Exercise directions:
An exact copy of all the data below is needed, without its pictures.

Dataset content:
/---

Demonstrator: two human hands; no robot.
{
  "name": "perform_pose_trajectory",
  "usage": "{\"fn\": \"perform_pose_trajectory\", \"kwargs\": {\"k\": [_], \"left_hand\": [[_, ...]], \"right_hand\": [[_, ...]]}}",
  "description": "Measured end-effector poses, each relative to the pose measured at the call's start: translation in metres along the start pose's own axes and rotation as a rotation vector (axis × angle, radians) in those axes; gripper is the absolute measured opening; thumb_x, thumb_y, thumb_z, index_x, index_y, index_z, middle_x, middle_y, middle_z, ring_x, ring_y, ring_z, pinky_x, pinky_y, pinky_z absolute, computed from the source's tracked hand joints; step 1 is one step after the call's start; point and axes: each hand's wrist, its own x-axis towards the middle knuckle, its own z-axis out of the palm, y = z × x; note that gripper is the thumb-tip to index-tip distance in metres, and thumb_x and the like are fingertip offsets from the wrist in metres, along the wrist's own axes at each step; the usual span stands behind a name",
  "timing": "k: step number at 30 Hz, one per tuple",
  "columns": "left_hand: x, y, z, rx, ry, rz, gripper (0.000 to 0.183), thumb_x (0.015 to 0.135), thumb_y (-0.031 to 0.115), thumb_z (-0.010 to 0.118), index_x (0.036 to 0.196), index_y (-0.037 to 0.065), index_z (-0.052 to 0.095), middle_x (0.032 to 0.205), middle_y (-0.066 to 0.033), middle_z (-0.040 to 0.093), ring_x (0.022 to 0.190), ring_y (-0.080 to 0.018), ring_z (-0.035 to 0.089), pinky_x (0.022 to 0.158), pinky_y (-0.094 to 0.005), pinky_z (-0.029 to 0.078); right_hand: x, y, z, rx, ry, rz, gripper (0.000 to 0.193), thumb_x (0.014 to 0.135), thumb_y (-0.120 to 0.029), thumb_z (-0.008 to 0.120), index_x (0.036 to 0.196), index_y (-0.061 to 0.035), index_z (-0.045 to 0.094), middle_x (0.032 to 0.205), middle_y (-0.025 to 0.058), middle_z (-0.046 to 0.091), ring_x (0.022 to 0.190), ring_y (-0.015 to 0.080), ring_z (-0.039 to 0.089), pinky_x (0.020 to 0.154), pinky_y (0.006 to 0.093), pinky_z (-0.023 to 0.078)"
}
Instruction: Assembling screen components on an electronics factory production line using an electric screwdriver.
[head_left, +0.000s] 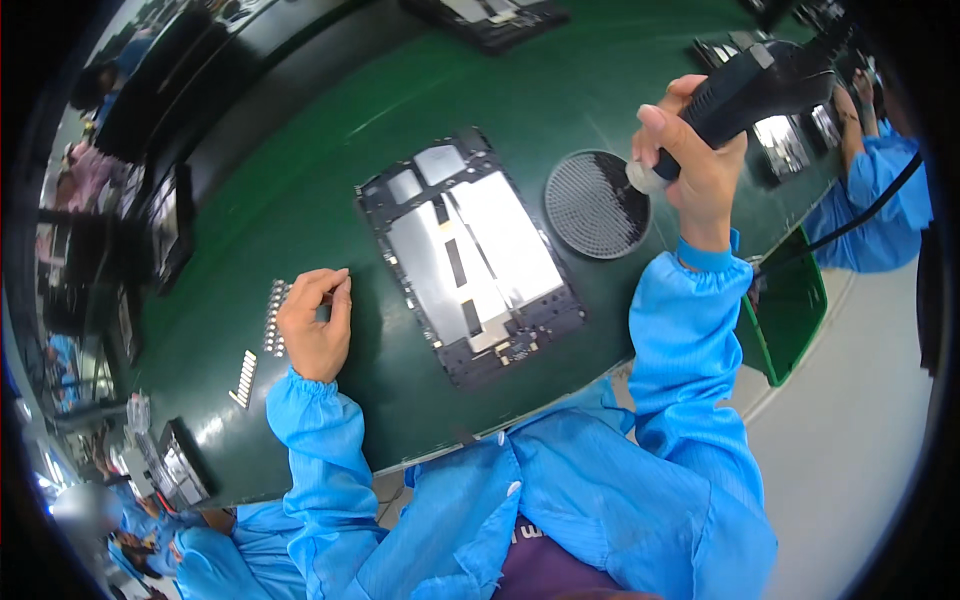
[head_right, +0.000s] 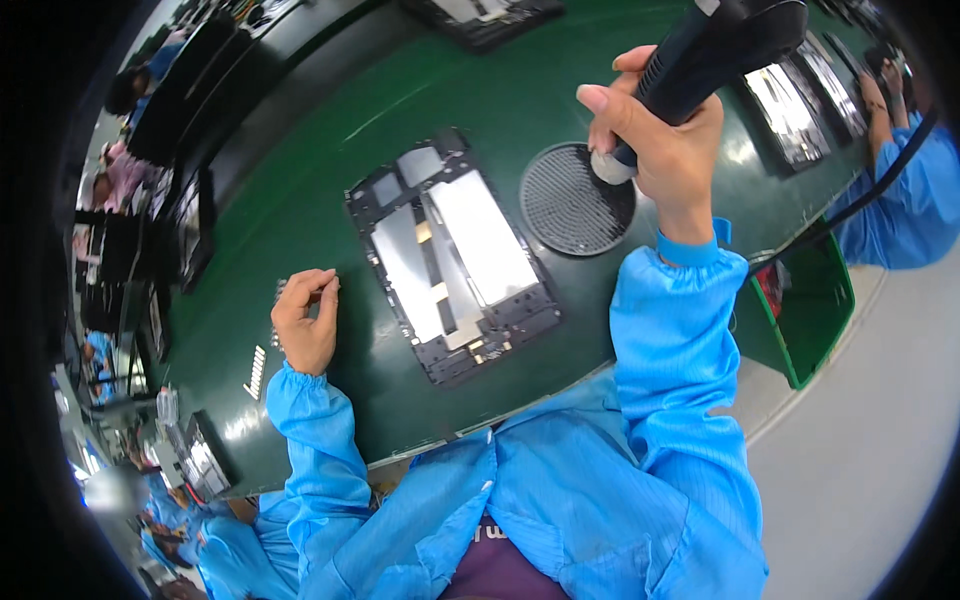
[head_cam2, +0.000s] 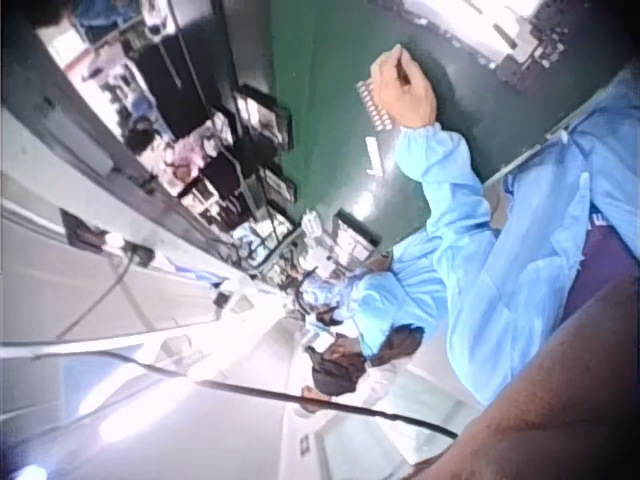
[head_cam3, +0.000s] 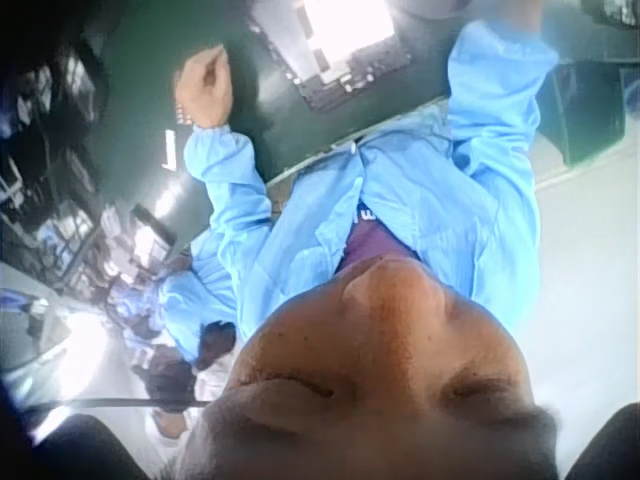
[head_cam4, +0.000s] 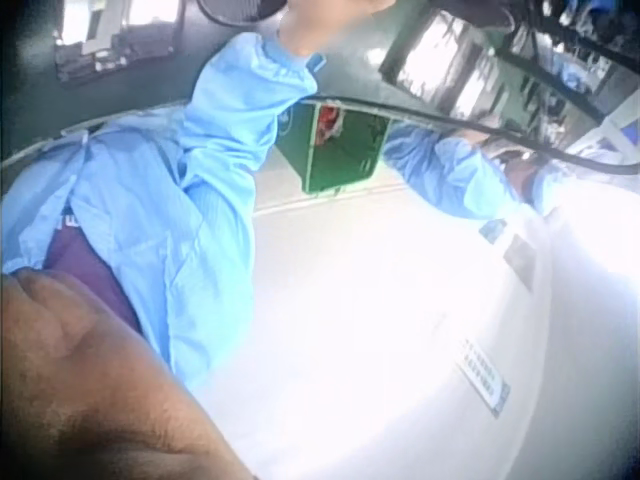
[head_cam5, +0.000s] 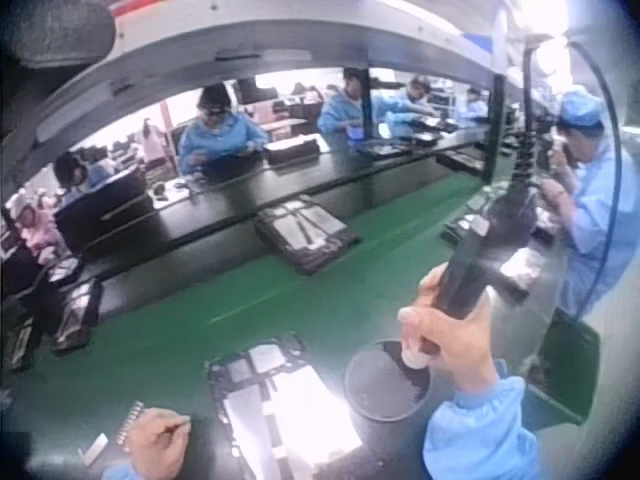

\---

Response to this exercise:
Demonstrator: two human hands; no robot.
{
  "name": "perform_pose_trajectory",
  "usage": "{\"fn\": \"perform_pose_trajectory\", \"kwargs\": {\"k\": [_], \"left_hand\": [[_, ...]], \"right_hand\": [[_, ...]]}}",
  "description": "Measured end-effector poses, each relative to the pose measured at the call's start: translation in metres along the start pose's own axes and rotation as a rotation vector (axis × angle, radians) in those axes; gripper is the absolute measured opening; thumb_x, thumb_y, thumb_z, index_x, index_y, index_z, middle_x, middle_y, middle_z, ring_x, ring_y, ring_z, pinky_x, pinky_y, pinky_z absolute, computed from the source's tracked hand joints; step 1 is one step after the call's start; point and axes: each hand's wrist, its own x-axis towards the middle knuckle, its own z-axis out of the palm, y = z × x; note that gripper is the thumb-tip to index-tip distance in metres, and thumb_x and the like are fingertip offsets from the wrist in metres, along the wrist's own axes at each step; the usual span stands behind a name",
  "timing": "k: step number at 30 Hz, one per tuple",
  "columns": "left_hand: x, y, z, rx, ry, rz, gripper (0.000 to 0.183), thumb_x (0.015 to 0.135), thumb_y (-0.031 to 0.115), thumb_z (-0.010 to 0.118), index_x (0.036 to 0.196), index_y (-0.037 to 0.065), index_z (-0.052 to 0.095), middle_x (0.032 to 0.205), middle_y (-0.066 to 0.033), middle_z (-0.040 to 0.093), ring_x (0.022 to 0.190), ring_y (-0.080 to 0.018), ring_z (-0.035 to 0.089), pinky_x (0.022 to 0.158), pinky_y (-0.094 to 0.005), pinky_z (-0.029 to 0.078); right_hand: x, y, z, rx, ry, rz, gripper (0.000 to 0.193), thumb_x (0.014 to 0.135), thumb_y (-0.120 to 0.029), thumb_z (-0.008 to 0.120), index_x (0.036 to 0.196), index_y (-0.061 to 0.035), index_z (-0.045 to 0.094), middle_x (0.032 to 0.205), middle_y (-0.025 to 0.058), middle_z (-0.046 to 0.091), ring_x (0.022 to 0.190), ring_y (-0.015 to 0.080), ring_z (-0.039 to 0.089), pinky_x (0.020 to 0.154), pinky_y (0.006 to 0.093), pinky_z (-0.023 to 0.078)"
}
Instruction: Assembling screen components on an electronics factory production line using an electric screwdriver.
[head_left, +0.000s] 
[head_right, +0.000s] 
[head_cam2, +0.000s] 
[head_cam3, +0.000s] 
[head_cam4, +0.000s] 
[head_cam5, +0.000s] 

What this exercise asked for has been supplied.